• PROBLEM:
Look below for the line that has "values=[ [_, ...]". Set down the lines from there through the line that has "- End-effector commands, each", exactly as written.

[Collection entries]
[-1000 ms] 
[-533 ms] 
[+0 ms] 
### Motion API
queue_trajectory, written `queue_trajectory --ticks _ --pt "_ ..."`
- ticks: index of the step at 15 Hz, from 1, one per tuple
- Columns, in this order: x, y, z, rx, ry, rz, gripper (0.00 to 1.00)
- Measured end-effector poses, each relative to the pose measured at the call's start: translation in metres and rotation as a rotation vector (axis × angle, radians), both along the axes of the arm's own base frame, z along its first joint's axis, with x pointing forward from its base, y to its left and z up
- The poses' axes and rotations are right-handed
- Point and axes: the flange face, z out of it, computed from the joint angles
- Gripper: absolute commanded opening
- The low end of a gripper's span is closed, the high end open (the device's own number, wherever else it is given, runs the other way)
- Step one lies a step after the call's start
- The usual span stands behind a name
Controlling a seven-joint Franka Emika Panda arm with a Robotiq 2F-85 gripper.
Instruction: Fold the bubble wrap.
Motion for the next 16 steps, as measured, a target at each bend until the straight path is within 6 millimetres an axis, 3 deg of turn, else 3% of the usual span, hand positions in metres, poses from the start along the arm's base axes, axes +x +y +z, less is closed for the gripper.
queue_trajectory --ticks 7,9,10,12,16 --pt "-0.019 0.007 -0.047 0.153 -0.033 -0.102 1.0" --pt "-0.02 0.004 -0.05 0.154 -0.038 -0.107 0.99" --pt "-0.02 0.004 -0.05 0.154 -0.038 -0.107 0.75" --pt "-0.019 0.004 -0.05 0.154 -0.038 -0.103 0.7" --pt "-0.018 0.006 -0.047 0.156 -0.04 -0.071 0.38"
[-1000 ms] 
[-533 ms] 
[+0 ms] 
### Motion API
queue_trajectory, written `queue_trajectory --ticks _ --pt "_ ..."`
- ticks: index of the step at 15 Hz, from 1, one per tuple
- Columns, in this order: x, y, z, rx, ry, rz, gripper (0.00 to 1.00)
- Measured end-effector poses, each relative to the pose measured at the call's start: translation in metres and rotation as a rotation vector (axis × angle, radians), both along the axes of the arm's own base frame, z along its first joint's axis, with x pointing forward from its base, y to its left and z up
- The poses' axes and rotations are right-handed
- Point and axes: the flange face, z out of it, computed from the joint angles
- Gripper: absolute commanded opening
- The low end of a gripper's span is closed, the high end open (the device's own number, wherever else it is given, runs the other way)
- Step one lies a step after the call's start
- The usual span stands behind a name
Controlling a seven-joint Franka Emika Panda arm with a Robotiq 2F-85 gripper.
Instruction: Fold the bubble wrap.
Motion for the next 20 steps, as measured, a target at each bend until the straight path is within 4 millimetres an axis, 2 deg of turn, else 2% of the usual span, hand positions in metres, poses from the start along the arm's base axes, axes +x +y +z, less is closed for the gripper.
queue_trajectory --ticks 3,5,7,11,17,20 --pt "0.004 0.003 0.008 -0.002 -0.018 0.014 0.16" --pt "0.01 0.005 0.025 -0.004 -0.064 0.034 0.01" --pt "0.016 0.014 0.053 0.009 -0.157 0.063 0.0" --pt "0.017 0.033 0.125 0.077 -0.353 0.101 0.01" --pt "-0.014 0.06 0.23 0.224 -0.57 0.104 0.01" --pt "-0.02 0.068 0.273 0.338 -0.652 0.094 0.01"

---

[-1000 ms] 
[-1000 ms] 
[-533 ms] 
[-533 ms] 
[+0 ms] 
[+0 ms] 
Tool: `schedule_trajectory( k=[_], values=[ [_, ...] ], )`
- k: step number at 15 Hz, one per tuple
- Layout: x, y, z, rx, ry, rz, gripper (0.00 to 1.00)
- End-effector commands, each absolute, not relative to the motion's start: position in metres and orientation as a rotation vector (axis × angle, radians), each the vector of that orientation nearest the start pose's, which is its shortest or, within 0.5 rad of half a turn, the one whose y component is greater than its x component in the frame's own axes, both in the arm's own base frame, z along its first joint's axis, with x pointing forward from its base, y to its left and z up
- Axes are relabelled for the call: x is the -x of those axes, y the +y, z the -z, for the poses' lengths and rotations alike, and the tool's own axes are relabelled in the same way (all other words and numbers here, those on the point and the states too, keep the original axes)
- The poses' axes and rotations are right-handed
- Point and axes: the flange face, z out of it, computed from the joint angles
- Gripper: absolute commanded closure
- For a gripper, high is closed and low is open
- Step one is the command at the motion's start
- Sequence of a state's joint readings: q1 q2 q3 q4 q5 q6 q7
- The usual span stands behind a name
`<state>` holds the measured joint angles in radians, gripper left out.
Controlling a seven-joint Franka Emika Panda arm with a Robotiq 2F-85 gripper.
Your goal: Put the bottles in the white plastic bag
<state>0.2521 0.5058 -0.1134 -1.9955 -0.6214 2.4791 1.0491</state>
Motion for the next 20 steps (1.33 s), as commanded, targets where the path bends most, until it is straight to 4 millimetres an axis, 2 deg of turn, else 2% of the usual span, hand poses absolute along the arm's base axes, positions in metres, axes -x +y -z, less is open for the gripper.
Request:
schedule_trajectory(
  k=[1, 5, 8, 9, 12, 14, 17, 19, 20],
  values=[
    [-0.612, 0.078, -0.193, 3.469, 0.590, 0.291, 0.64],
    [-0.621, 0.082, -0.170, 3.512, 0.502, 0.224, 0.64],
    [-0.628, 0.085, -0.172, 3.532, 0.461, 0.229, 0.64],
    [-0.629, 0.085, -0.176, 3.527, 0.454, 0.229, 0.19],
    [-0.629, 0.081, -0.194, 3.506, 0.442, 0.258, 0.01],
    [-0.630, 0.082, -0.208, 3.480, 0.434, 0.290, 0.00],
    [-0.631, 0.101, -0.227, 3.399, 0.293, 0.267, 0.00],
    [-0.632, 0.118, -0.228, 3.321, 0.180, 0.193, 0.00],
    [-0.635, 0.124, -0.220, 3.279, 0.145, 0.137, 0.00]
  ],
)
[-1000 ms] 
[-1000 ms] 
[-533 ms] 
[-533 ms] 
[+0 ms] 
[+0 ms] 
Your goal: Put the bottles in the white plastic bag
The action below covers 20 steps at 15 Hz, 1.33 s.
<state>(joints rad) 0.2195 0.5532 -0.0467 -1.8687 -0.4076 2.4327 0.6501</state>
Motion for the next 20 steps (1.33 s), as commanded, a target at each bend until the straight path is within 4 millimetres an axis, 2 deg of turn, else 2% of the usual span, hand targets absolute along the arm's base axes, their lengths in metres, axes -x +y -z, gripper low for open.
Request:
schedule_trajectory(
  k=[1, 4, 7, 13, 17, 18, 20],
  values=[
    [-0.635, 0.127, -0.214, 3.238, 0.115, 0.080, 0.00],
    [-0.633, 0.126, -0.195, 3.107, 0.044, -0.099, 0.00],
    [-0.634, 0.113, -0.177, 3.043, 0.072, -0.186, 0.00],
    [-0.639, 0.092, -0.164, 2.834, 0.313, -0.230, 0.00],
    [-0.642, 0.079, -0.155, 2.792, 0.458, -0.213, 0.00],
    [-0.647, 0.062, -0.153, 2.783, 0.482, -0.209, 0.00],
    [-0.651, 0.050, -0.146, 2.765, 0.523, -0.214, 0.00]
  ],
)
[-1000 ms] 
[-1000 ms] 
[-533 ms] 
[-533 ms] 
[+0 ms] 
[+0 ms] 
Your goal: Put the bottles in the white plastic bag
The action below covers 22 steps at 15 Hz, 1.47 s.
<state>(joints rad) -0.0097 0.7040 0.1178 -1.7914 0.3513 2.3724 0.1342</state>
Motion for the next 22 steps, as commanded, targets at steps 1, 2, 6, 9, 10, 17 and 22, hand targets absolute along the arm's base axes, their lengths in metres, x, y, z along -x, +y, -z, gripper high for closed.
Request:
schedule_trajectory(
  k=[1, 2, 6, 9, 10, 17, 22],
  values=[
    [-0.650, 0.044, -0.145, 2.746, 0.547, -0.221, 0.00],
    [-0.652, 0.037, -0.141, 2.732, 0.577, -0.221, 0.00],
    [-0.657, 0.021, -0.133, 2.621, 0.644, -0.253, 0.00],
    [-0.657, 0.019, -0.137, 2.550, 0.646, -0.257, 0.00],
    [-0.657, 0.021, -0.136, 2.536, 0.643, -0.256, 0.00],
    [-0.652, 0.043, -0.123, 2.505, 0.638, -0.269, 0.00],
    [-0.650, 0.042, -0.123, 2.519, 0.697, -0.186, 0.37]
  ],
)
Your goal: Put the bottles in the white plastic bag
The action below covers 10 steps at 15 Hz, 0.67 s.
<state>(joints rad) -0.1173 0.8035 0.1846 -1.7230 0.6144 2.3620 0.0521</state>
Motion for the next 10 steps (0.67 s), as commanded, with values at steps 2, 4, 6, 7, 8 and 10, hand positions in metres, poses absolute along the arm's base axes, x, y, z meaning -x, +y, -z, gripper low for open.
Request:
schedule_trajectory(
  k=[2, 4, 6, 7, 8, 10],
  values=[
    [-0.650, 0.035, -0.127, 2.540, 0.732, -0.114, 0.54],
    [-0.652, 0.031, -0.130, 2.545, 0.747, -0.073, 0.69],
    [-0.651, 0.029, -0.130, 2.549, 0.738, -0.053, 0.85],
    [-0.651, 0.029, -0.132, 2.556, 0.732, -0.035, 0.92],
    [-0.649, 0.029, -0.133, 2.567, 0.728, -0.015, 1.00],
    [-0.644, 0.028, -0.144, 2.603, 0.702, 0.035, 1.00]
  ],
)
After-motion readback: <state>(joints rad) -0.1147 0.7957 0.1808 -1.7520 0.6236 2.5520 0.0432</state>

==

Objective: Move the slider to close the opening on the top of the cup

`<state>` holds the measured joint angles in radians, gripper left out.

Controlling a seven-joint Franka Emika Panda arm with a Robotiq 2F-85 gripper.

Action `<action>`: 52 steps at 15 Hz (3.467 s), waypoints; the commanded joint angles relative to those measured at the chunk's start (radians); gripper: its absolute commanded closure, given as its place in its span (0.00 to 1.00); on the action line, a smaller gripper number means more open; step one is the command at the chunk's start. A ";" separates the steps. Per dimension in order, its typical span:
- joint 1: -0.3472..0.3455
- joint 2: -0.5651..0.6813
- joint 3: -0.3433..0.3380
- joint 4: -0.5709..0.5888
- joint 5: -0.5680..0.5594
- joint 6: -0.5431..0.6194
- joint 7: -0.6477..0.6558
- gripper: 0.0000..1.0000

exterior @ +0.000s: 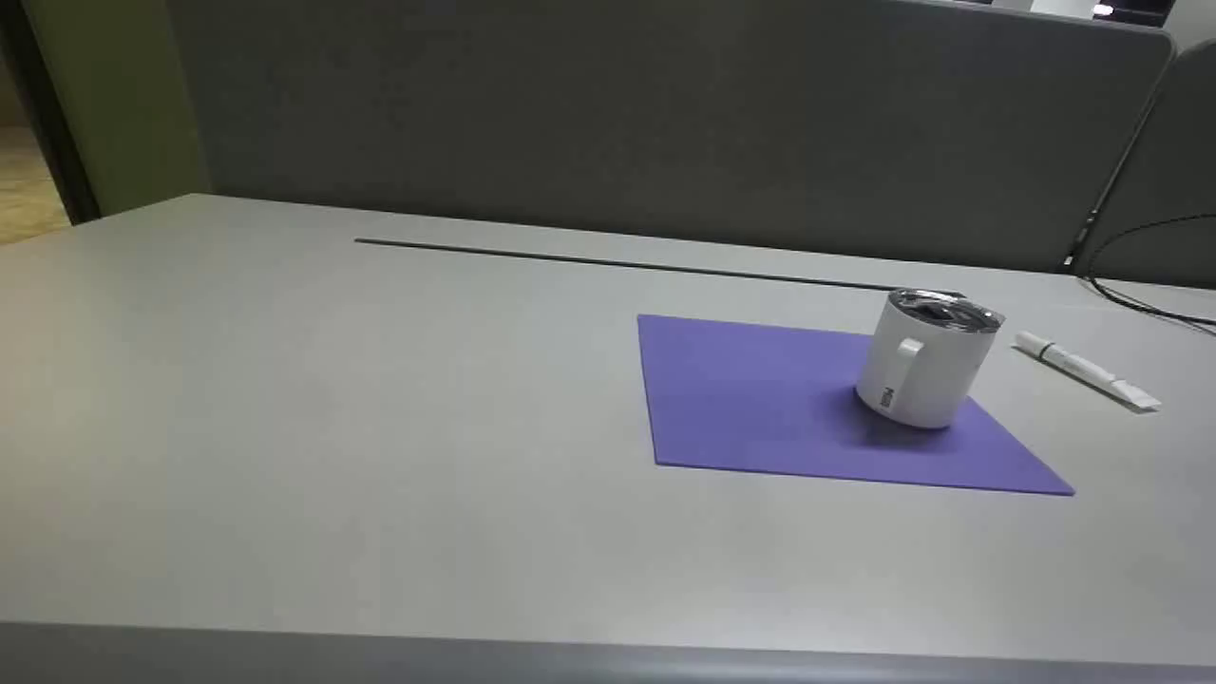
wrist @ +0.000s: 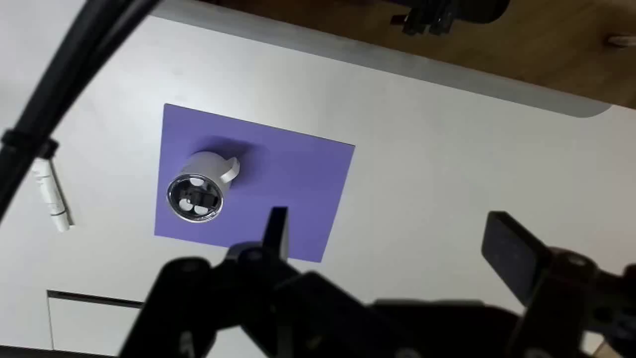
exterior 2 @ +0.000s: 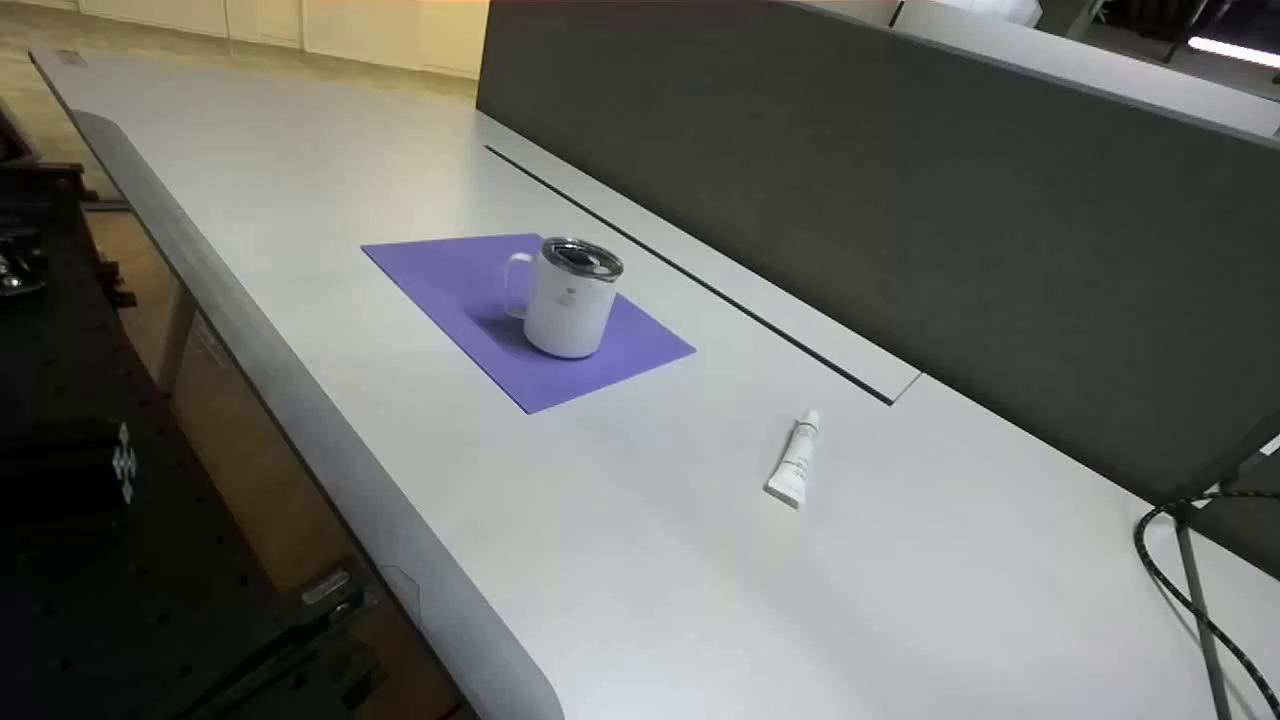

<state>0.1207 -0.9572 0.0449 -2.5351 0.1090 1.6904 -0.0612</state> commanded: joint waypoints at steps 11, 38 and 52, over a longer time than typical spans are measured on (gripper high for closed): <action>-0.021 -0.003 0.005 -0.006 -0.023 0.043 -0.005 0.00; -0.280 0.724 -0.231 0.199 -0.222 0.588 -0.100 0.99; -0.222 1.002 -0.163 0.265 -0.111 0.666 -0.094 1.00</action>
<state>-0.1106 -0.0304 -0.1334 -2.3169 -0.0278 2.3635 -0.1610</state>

• WRITTEN RESPONSE:
Tool: `schedule_trajectory( k=[_], values=[ [_, ...] ], )`
- k: step number at 15 Hz, one per tuple
- Layout: x, y, z, rx, ry, rz, gripper (0.00 to 1.00)
- End-effector commands, each absolute, not relative to the motion's start: position in metres and orientation as a rotation vector (axis × angle, radians), each the vector of that orientation nearest the start pose's, which is its shortest or, within 0.5 rad of half a turn, the one whose y component is greater than its x component in the frame's own axes, both in the arm's own base frame, z along its first joint's axis, with x pointing forward from its base, y to its left and z up

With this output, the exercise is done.